Write out the listing below exactly, and omit any images you find in it.

INPUT DATA below:

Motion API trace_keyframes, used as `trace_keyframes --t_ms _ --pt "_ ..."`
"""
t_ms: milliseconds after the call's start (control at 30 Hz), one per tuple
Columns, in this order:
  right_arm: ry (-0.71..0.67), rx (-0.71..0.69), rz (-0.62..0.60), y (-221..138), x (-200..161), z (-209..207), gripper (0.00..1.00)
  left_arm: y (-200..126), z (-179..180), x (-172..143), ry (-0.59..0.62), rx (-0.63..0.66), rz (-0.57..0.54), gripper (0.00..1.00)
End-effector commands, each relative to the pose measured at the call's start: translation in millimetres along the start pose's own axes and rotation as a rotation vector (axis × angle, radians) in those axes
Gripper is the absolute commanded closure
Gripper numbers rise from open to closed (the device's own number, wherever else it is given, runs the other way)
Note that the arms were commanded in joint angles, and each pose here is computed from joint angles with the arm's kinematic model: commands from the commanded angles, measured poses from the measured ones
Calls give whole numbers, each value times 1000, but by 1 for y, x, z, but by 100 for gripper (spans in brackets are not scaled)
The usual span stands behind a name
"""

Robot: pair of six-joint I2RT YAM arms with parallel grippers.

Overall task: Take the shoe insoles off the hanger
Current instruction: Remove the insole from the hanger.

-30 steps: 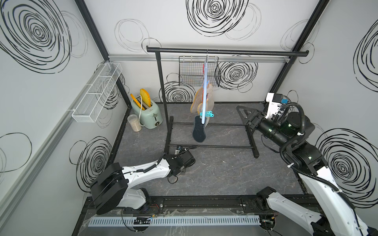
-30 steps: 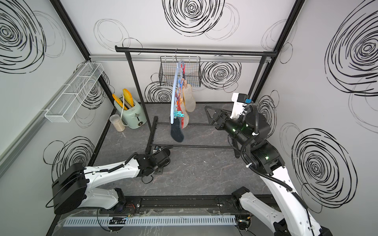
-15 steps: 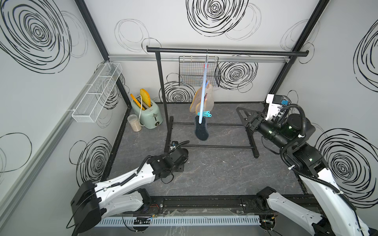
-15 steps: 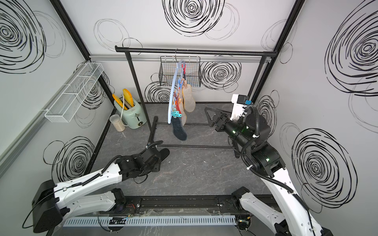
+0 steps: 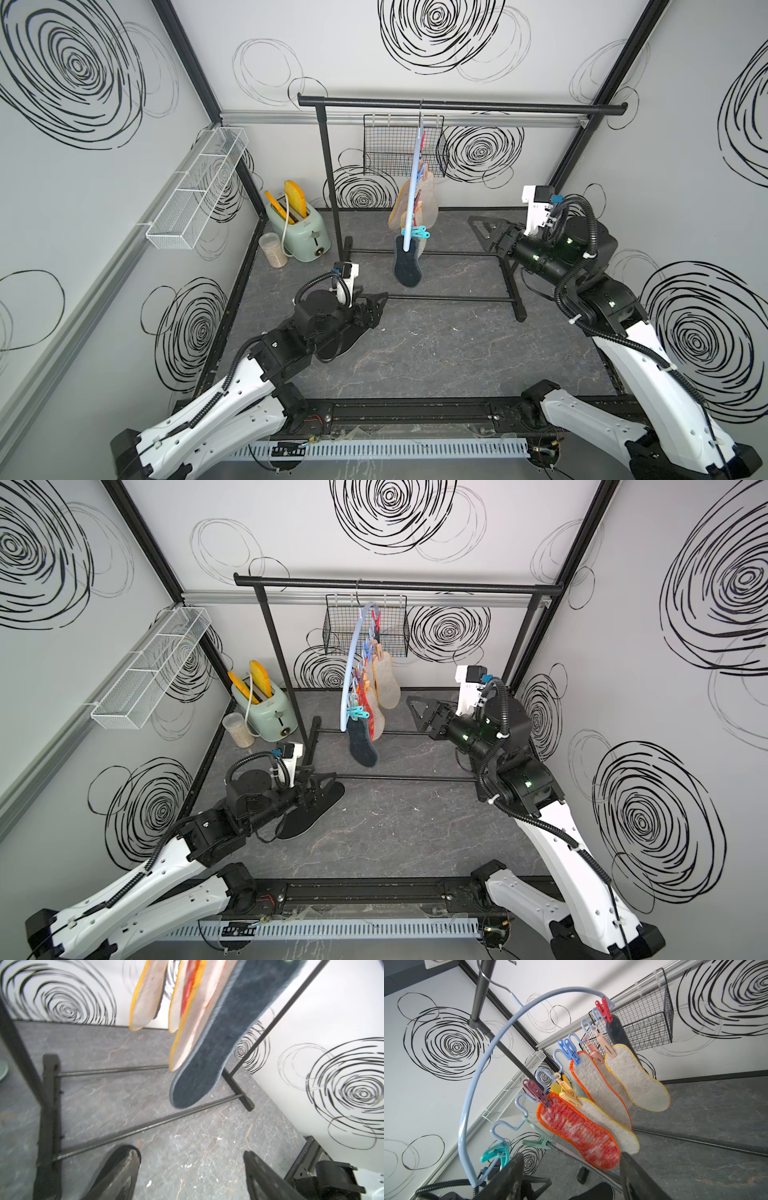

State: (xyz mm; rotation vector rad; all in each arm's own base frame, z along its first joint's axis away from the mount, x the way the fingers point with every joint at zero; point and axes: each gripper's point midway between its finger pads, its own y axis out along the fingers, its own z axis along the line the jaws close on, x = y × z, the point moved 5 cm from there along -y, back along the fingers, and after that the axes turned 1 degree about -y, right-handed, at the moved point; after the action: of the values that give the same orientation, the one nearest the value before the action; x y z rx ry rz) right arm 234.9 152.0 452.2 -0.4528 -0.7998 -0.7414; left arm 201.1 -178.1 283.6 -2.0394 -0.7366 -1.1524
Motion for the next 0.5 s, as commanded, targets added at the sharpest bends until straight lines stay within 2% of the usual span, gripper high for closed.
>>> trace_keyframes --t_ms 0,67,233,467 --pt "-6 76 -5 -6 9 13 27 9 -20 45 179 -146 -212 14" --pt "-9 101 4 -5 8 12 27 18 -11 57 185 -147 -248 14" --pt "-45 194 27 -1 1 8 28 24 -6 65 241 -288 -339 15" --pt "-43 244 88 14 -10 -4 30 39 5 76 287 -416 -367 17"
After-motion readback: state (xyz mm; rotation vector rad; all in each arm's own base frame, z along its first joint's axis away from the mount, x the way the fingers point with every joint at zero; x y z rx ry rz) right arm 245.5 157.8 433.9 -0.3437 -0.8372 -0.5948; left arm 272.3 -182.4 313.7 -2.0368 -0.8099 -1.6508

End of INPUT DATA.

ANSWER BOX:
Motion API trace_keyframes, used as `trace_keyframes --t_ms _ --pt "_ ..."`
"""
t_ms: milliseconds after the call's start (control at 30 Hz), one per tuple
Columns, in this order:
  right_arm: ry (-0.71..0.67), rx (-0.71..0.69), rz (-0.62..0.60), y (-221..138), x (-200..161), z (-209..207), gripper (0.00..1.00)
  left_arm: y (-200..126), z (-179..180), x (-172..143), ry (-0.59..0.62), rx (-0.63..0.66), rz (-0.57..0.54), gripper (0.00..1.00)
End-effector commands, each relative to the pose measured at the call's start: translation in millimetres along the start pose's own axes and rotation as a rotation vector (axis × angle, radians) in those axes
Gripper is the absolute commanded closure
Gripper numbers rise from open to closed (the device's own number, wherever else it is given, runs the other way)
Note that the arms were commanded in joint angles, and each pose here is computed from joint angles with the arm's kinematic model: commands from the commanded angles, measured poses from the measured ones
Calls give whole numbers, each value times 1000, but by 1 for y, x, z, but by 100 for gripper (spans in brackets are not scaled)
The usual span stands behind a name
"""

Robot: pair of six-joint I2RT YAM arms with parallel grippers.

Overall task: Take the shoe insoles off the hanger
Current instruction: Remove the insole from the hanger.

-30 steps: 
-30 steps: 
-15 steps: 
-15 steps: 
+0 steps: 

State: (xyz mm; rotation vector rad; all in each arm's own base frame, z along its first joint's axis away from the mount, x the way the fingers point with every joint at zero; point and axes: each gripper's point midway between its finger pads, its own y axis out along the fingers, its own z axis along the line the jaws close on, x = y × z, the point moved 5 cm from there along -y, back along the fingers, and after that the axes turned 1 degree about -y, right-handed, at the moved point; after the action: of the values that give the same orientation, the one nearest the value before the action; x y z rx ry rz) right arm 234.9 152.0 452.2 -0.4528 -0.7998 -0.7414; left arm 201.1 -178.1 283.6 -2.0394 -0.7366 -1.1524
Motion for the next 0.5 s, as commanded, targets added at the sharpest bends until straight lines stay within 2% of the usual span, gripper high for closed.
>>> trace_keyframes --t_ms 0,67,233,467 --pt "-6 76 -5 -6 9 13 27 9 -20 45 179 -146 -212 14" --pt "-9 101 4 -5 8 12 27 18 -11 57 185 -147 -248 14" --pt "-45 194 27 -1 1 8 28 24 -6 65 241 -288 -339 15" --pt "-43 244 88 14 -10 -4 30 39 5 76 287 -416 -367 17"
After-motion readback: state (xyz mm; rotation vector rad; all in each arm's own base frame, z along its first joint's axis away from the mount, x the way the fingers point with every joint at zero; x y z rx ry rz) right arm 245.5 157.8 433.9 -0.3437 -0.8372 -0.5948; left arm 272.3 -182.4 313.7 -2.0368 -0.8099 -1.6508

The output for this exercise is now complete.